Companies line up as Queensland plans renewables-led manufacturing boom


The Queensland government is aiming to supply 80% of the state’s electricity demand from hydro power, wind and solar farms by 2035 and more than 230 companies have already expressed an interest in supply chain opportunities and establishing manufacturing facilities in the state to provide the thousands of renewables components needed to enable the shift to clean energy.

In September, Queensland Premier Annastacia Palaszczuk launched the state’s Energy and Jobs Plan, a 10-year vision for the state’s energy transformation that is expected to command $62 billion worth of public and private investment over the next 15 years.

The state government is aiming to supply 70% of the state’s energy demands from renewables by 2032, and 80% by 2035. It plans to reach these targets by constructing what it’s calling the “Queensland SuperGrid” – an interconnected and massive fit out of solar, wind, battery and hydrogen generators.

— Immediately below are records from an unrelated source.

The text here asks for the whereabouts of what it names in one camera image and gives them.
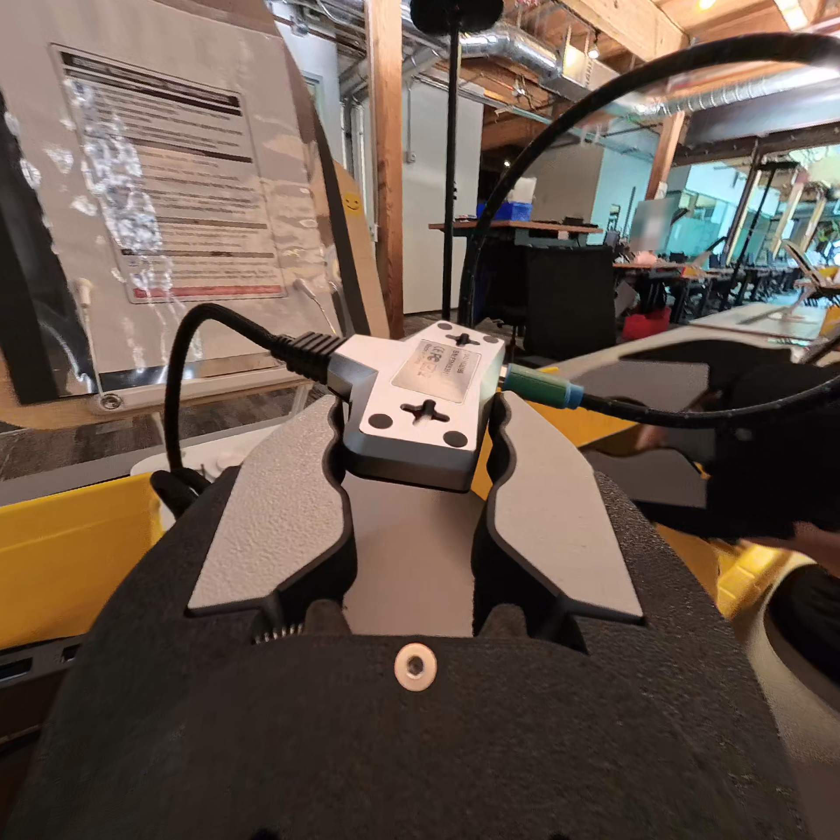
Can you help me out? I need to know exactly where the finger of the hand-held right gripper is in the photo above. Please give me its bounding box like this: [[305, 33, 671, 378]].
[[581, 446, 713, 511], [558, 326, 809, 413]]

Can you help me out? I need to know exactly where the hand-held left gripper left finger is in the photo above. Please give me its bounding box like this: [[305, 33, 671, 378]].
[[187, 395, 358, 618]]

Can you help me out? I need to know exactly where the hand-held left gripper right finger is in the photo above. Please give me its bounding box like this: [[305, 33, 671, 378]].
[[472, 392, 645, 624]]

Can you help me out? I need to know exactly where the black blue-flecked HDMI cable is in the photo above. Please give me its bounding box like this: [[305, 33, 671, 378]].
[[457, 31, 840, 431]]

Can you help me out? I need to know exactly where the silver adapter with black cable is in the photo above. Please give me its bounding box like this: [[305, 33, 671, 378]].
[[150, 303, 508, 519]]

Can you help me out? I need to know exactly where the dark grey port hub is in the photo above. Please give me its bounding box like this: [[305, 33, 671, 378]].
[[0, 640, 83, 686]]

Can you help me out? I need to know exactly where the person's right hand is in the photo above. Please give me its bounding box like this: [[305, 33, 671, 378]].
[[791, 520, 840, 573]]

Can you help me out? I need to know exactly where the red bag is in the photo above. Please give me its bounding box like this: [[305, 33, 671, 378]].
[[622, 305, 673, 342]]

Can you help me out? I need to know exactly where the black office chair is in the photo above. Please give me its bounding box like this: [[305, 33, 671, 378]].
[[521, 246, 618, 358]]

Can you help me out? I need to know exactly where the wood-topped desk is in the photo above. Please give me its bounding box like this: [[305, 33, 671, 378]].
[[430, 220, 605, 329]]

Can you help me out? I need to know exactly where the blue storage bin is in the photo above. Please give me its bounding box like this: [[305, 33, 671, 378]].
[[476, 200, 536, 224]]

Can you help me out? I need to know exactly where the protocol sheet on stand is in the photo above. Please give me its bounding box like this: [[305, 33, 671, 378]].
[[0, 0, 388, 408], [0, 157, 395, 427]]

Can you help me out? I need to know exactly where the black stand pole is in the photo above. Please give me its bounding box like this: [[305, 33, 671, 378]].
[[410, 0, 506, 322]]

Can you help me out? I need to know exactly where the printed instruction sheet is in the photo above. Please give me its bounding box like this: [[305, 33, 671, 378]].
[[49, 42, 290, 306]]

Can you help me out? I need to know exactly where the grey stand base plate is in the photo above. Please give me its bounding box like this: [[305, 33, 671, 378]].
[[131, 438, 245, 481]]

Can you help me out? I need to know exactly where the slim wooden post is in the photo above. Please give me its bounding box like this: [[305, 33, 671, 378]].
[[646, 112, 686, 201]]

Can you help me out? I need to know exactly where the long corrugated ceiling duct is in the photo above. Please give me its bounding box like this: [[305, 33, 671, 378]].
[[617, 66, 840, 119]]

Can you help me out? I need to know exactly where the rectangular ceiling duct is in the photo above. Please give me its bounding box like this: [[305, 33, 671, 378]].
[[561, 39, 621, 89]]

Last month it called for expressions of interest from private firms to make the renewables components, including an estimated 25 million solar PV modules, nearly 7,000 batteries and more than 2,000 wind towers, and 7,000 turbine blades, in Queensland.

Deputy Premier Steven Miles told Parliament on Thursday that 230 companies from Australia, Japan, South Korea, China, Germany, the United States and India have already responded to the Energy Manufacturing Opportunity Prospectus.

“Around half of these, more than 100 companies, are manufacturers wanting to consider the possibilities for building energy equipment and other assets here in Queensland,” he said.

“These are companies who are now considering how they can establish, expand or accelerate Queensland-based facilities. They are interested in the possibilities for local manufacturing of wind turbines, solar panels, batteries, green-hydrogen system components, transmission lines and hydro systems.”

The Queensland government expects an estimated 25 million solar modules will be needed to deliver its energy transition.

Image: Tindo Solar

Energy Minister Mick de Brenni said as well as looking to manufacture components, companies have also expressed interest in providing the many goods and services needed for renewable energy supply chains.

“Companies of all sizes, areas of expertise, and global reach have told us they want to be part of the energy transformation,” he said.

“We are bringing back manufacturing to Queensland – from companies in the state looking to expand, to overseas companies looking to move here, there are hundreds of businesses who want to help build the Queensland SuperGrid.

“That includes the supply of raw materials and components needed by manufacturers as well as the goods and services required to assemble, install, operate and maintain energy assets.”

Miles said companies which had responded to the prospectus are now part of a Queensland Treasury Corporation market-sounding process identifying existing Queensland-based capability and participation readiness as well as manufacturing opportunities.

“Importantly this process will also convey to government the roles it could play in supporting the industry to bring the local manufacturing opportunities to life,” he said.

The information will be reported to government in March 2023 to inform the release of requests for proposal later in 2023. The prospectus remains open for registrations of interest.